PROVIDED MATERIAL below:

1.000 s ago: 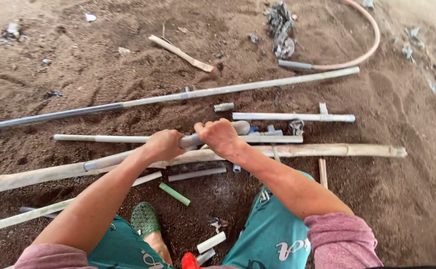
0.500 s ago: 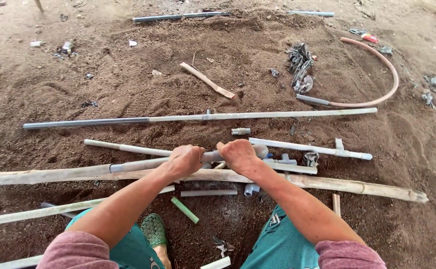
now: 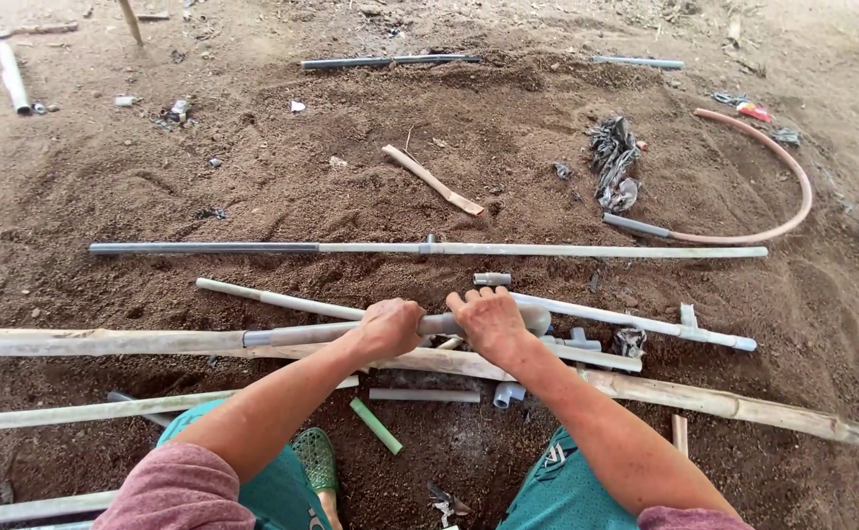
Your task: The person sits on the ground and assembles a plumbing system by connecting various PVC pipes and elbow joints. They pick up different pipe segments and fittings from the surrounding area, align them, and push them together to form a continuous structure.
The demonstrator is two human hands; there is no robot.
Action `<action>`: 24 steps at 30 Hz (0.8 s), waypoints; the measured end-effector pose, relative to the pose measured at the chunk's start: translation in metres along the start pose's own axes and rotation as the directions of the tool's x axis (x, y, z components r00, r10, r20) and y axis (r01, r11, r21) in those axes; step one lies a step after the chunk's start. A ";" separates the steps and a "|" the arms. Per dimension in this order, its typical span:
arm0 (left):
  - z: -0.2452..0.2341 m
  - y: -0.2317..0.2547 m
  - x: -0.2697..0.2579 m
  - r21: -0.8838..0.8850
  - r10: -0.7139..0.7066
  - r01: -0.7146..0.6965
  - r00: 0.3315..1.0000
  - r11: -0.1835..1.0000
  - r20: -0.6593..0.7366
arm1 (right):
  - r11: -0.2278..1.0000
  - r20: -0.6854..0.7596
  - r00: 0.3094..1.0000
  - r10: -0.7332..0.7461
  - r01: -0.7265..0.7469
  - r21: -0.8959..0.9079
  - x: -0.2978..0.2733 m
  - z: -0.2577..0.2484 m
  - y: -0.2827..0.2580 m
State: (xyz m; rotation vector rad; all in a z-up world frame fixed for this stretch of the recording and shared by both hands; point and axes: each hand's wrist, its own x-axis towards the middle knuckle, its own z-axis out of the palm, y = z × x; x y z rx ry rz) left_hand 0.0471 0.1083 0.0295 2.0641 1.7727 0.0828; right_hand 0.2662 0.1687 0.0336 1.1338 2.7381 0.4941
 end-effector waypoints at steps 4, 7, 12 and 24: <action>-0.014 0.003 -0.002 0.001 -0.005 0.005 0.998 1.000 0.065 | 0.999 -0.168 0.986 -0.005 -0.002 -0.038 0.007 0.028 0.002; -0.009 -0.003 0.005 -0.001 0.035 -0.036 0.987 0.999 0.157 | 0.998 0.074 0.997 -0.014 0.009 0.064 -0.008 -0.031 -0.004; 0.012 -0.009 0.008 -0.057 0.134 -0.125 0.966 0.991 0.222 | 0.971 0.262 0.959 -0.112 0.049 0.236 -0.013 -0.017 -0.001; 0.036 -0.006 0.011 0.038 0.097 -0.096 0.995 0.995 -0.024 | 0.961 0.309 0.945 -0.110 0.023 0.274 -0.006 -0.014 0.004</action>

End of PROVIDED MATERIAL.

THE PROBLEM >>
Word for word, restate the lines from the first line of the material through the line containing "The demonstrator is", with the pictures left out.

RESULT >>
1.000 s ago: 
0.500 s ago: 
now: 
Your task: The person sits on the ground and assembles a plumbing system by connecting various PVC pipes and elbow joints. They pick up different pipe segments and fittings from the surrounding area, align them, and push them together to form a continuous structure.
The demonstrator is two human hands; there is no robot.

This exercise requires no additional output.